Work to be completed ▸ Repeat exactly the lines below that lie between the line with "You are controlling" and the line with "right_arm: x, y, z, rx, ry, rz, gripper", counting both of those lines as part of the answer.

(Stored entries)

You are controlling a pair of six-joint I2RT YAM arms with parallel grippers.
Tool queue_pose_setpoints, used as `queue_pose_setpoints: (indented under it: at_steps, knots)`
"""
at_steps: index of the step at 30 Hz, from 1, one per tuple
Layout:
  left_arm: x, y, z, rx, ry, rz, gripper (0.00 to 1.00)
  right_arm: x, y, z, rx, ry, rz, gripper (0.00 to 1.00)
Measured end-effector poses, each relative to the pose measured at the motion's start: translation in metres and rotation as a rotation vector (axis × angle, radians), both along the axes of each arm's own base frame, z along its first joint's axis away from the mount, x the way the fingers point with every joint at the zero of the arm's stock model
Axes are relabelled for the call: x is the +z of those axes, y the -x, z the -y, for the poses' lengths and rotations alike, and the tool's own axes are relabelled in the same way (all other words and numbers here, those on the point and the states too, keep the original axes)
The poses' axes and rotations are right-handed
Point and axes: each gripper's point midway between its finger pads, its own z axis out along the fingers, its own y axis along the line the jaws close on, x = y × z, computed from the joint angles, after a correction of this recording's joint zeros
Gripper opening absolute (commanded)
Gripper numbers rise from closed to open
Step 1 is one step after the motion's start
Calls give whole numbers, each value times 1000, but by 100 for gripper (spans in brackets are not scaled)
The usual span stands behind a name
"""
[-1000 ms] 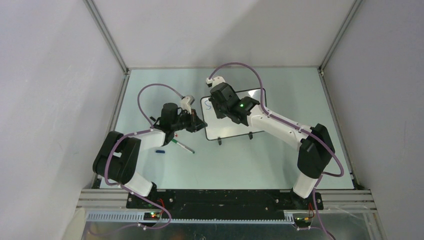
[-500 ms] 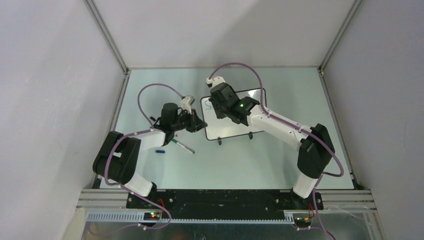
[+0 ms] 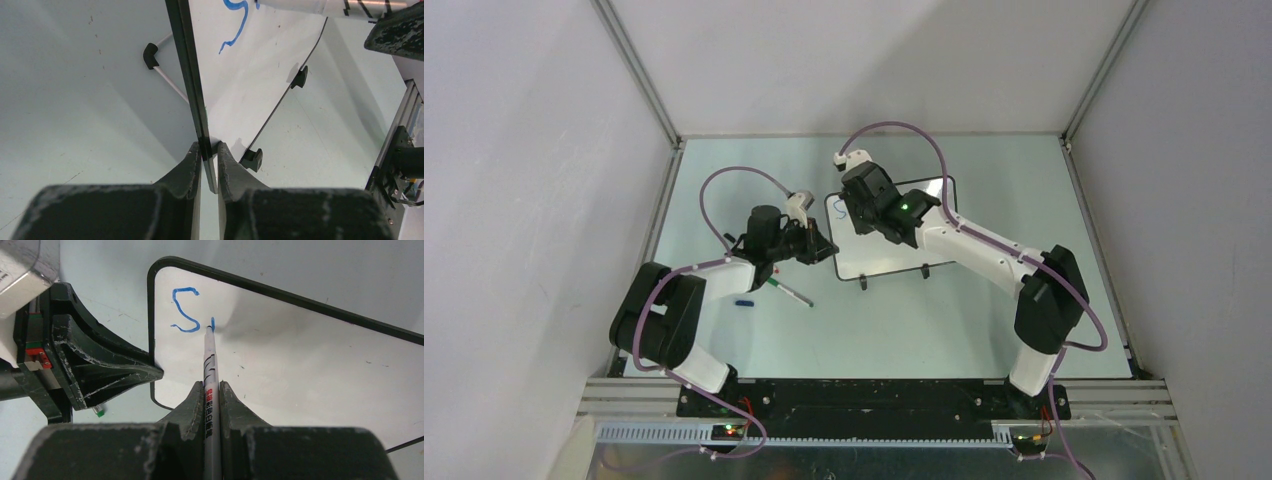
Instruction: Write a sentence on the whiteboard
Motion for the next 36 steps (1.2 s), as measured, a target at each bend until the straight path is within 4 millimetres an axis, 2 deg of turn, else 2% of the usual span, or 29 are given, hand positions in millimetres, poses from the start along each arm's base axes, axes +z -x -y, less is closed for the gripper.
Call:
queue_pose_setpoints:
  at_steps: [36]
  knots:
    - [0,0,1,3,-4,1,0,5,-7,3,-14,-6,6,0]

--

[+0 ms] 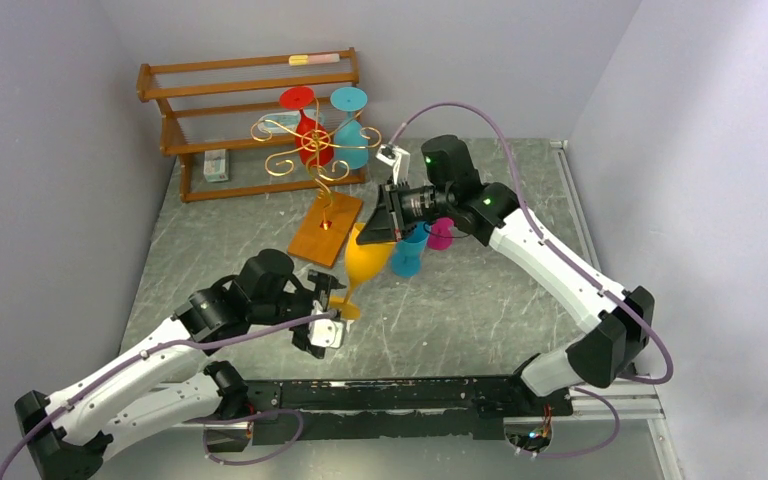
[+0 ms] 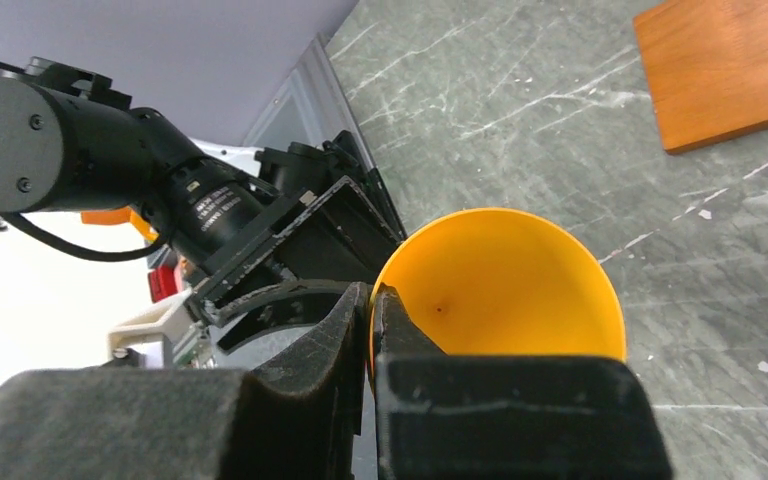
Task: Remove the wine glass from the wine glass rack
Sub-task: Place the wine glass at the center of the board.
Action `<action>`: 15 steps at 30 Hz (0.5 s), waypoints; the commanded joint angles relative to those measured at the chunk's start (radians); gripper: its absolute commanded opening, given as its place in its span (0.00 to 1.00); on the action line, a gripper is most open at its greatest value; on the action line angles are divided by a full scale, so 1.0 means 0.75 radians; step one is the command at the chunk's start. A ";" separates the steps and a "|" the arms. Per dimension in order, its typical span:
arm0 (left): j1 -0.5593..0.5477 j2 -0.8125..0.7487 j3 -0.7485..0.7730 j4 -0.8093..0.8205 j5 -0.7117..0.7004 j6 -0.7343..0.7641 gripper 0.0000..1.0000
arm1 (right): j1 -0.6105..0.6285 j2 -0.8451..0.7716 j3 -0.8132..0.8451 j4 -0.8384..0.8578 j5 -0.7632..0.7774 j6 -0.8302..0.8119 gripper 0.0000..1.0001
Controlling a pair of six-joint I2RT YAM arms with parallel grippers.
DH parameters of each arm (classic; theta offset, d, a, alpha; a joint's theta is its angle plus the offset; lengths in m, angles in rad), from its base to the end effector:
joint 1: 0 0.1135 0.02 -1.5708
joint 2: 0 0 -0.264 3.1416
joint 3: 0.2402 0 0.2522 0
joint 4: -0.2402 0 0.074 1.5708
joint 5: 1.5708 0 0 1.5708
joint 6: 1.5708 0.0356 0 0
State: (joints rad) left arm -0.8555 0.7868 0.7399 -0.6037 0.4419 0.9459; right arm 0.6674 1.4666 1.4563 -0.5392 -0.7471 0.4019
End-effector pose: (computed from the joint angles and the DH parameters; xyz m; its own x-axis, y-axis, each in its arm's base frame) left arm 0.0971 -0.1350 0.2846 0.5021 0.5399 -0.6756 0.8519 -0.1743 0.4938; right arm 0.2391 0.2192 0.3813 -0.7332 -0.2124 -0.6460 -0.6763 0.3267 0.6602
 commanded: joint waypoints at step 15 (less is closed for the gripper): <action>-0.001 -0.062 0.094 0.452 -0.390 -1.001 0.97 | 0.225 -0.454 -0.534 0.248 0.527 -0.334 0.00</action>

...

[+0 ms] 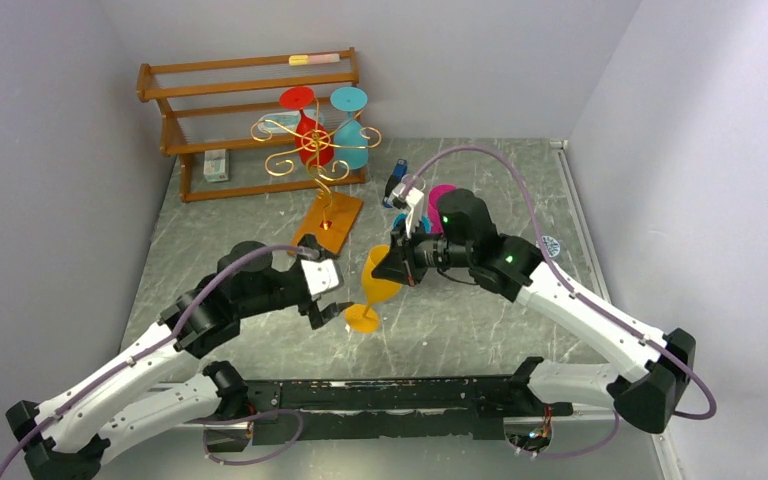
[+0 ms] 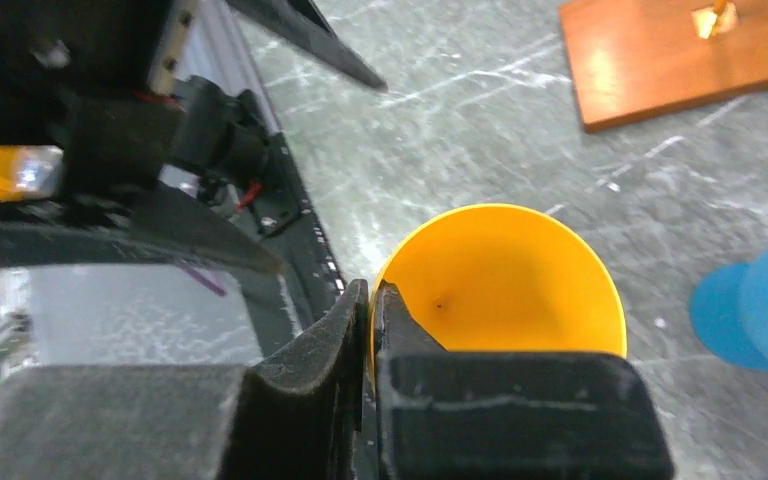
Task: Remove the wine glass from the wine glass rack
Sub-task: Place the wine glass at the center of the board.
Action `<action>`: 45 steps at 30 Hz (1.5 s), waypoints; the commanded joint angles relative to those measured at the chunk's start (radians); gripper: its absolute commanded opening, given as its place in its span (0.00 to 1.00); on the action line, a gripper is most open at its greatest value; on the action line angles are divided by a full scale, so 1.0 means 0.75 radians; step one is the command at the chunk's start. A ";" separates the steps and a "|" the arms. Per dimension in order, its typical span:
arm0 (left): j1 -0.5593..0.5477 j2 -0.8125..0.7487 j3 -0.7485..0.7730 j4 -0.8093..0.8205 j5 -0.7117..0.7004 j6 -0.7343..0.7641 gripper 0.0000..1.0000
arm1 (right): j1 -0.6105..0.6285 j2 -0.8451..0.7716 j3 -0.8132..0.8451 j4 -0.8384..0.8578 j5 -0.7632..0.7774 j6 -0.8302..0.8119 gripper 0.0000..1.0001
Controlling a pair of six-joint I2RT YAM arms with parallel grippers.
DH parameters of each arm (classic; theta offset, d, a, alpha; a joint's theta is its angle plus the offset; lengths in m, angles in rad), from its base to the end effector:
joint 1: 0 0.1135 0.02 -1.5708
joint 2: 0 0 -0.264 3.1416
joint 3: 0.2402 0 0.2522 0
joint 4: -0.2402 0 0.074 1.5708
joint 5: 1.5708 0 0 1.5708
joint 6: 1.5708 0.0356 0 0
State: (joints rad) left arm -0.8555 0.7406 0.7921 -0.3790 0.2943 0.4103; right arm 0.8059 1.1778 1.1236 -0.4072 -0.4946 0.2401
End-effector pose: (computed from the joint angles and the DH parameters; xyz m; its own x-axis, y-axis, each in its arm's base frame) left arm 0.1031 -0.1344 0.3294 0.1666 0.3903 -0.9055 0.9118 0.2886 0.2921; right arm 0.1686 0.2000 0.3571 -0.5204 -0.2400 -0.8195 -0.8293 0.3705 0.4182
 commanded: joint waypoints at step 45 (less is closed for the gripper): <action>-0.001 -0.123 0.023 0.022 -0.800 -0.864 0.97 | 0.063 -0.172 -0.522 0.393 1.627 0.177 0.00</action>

Solution to this problem ▸
You are controlling a pair of six-joint I2RT YAM arms with parallel grippers.
Tool queue_pose_setpoints, used as `queue_pose_setpoints: (indented under it: at_steps, knots)`
"""
at_steps: index of the step at 30 Hz, from 1, one per tuple
Layout:
  left_arm: x, y, z, rx, ry, rz, gripper (0.00 to 1.00)
  right_arm: x, y, z, rx, ry, rz, gripper (0.00 to 1.00)

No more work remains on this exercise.